Когда господа распределились по своим местам, указанным им многочисленными помощниками герольда, из боковой двери в сопровождении свиты, вышел сам молодой наследник. В отличие от своего предшественника, родного брата, он был очень подвижным, полным жизни. Пробежав быстрым взглядом по рядам своих вассалов, герцог с улыбкой прошел к алтарю.
— Этот продержится долго, — шепнул мне на ухо стоящий сзади Гамрот.
Я согласно кивнул.
Началась непродолжительная служба, по окончании которой епископ Бургундский стал совершать обряд помазания, в котором герцог, принявший согласно рождению, престол Бургундии, получал небесную благодать и освобожденный ото всех ранее совершенных грехов, с чистой душой, словно новорожденный, становился совершенным правителем.
Помазание перешло в коронование. И в тот миг, когда на голову, стоящего на коленях наследника была возложена епископом герцогская шапка — брачный солнечный венец правителя, вступившего в союз со своим народом, десятки труб, стоявших перед храмом трубачей, взорвались оглушительным ревом и с улицы послышались радостные возгласы народа, поздравлявшего своего владыку с заключением священного союза.
Когда коронованный герцог прошел мимо своих вассалов, рукоплескавших ему, и вышел на паперть, к народу, Жанна сказала мне, что ей очень плохо и попросила проводить до паланкина и отнести ее в дом. Ей действительно было плохо. Наверное, духота в соборе, вчерашнее вино и соленая рыба, сделали свое дело. Тем не менее, этот случай был для меня как нельзя кстати. Это значило, что никто, в том числе и герцог, не заподозрит обмана. Поддерживая Жанну под руку, я вывел ее на улицу, нашел своих людей. Гамрот и Шарль расчистили в толпе дорогу к паланкину. Филипп отказался покинуть Жанну и поехал вместе с ней домой в паланкине. Я же отправился во дворец на продолжение торжества.

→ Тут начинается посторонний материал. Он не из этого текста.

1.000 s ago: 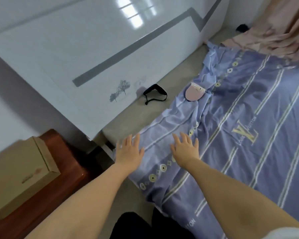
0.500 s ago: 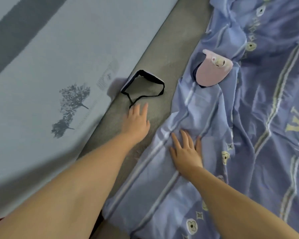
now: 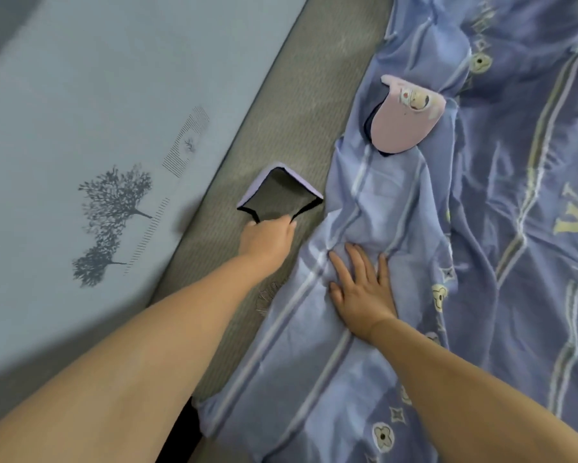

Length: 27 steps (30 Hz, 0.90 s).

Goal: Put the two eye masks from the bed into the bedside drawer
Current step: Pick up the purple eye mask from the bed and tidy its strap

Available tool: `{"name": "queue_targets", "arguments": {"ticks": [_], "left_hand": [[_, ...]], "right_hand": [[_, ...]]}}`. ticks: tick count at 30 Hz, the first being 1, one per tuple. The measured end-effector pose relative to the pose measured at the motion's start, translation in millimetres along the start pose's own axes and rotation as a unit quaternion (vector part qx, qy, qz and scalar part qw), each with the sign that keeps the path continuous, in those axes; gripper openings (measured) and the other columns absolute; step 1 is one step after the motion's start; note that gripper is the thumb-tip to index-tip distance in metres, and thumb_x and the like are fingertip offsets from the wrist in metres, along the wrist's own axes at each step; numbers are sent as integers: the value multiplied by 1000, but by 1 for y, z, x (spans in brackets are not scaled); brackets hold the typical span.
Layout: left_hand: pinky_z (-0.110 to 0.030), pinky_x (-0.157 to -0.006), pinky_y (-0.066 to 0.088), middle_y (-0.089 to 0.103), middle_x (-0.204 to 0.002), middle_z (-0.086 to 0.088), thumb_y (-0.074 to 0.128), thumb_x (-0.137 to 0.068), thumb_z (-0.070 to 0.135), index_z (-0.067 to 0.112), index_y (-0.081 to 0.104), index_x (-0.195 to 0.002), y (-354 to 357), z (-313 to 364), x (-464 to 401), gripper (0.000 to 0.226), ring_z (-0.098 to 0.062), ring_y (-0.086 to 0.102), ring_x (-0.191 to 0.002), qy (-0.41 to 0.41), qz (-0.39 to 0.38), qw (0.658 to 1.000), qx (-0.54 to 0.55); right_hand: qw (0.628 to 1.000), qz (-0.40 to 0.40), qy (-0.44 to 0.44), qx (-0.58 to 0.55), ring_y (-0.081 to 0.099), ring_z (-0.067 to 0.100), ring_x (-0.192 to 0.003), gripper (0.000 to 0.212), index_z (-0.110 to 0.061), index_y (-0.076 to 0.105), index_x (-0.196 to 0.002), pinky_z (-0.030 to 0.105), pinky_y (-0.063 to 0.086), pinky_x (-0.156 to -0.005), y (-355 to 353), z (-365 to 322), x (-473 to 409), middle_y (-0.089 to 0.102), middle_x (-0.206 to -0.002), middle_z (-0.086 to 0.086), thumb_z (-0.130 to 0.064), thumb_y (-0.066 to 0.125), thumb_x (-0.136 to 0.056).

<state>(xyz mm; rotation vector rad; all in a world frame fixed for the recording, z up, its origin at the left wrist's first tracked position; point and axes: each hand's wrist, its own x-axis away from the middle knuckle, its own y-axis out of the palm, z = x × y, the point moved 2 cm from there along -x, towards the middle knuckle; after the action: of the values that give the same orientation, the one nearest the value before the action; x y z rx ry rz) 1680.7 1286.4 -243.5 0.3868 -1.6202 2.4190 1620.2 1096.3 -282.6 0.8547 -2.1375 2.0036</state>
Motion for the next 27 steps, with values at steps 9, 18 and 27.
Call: {"name": "queue_targets", "arguments": {"ticks": [9,18,27], "left_hand": [[-42,-91,42,68,-74,-13,35,-96,19,11,57,-81,-99,93,129,28,-33,59,-74,-84,124,968,203],[-15,-54,40,50,-51,7,40,-96,12,26,56,-67,-159,187,307,36,1,45,-45,-20,171,905,389],[-20,-53,33,60,-70,-1,44,-93,33,15,66,-84,-161,216,458,30,-7,45,-54,2,2,994,105]], "right_hand": [[660,-270,207,-670,61,29,-104,61,-3,56,-116,44,47,-93,-125,-23,67,65,-111,15,-50,22,-97],[555,-332,142,-749,73,31,-77,54,-6,48,-108,42,56,-72,-172,-40,215,74,-86,21,-55,33,-93],[487,-278,2,-828,59,24,-73,55,-13,60,-108,32,47,-61,-241,-64,291,67,-87,9,-59,34,-91]]}}
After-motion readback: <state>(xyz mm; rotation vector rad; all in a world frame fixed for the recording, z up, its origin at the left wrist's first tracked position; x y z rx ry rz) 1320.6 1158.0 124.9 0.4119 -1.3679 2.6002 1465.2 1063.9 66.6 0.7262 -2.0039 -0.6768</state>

Дворцовой челяди и слугам приехавших на праздник господ были накрыты столы перед дворцом. Там играла музыка, слышался беззаботный смех и взвизгивания женщин. Всей душой я хотел быть там, ибо угрюмая, торжественная обстановка дворцового пира, всегда действовала на меня более чем угнетающе. Моя соседка, супруга какого-то богатого рыцаря, с редкими следами оспы на лице, разомлев от вина, которое пила без меры, то и дело подкладывала мне вилкой в тарелку куски яств, снимая их покрытыми гречкой пальцами. Ее глаза горели огнем нерастраченной страсти, а грудь часто и высоко вздымалась. Муж этой дамы сидел неподалеку, и устало косясь на свою супругу, ничего не ел, лишь попивал вино из собственного, специально принесенного с собою, фамильного золотого кубка. Когда мажордом объявил танцы, я поспешил скрыться на балконе. На полпути кто-то тронул мой локоть. Я обернулся. Это был герцог. Его сопровождали два рыцаря.
— Постойте, граф! — воскликнул герцог, — куда это вы так спешите, уж не в объятия ли какой-нибудь хорошенькой дамы?
Я учтиво поклонился.
— Мой господин…. — молвил я.
— Оставим формальности, граф, — ответил герцог, — я хочу поговорить с вами о деле. Известно ли вам, что ваш сосед, граф ле Брей, не явился на праздник потому, что самолично объявил себя подданным французского короля?
Сказанная герцогом новость, меня несказанно удивила.
— Нет, мой господин, мне ничего не известно об этом.
— Я знаю, — продолжал юный герцог, — что вы имеете определенное влияние на этого … человека. Мне рассказывали, что когда-то вы разбили его войско, угрожавшее вашему владению.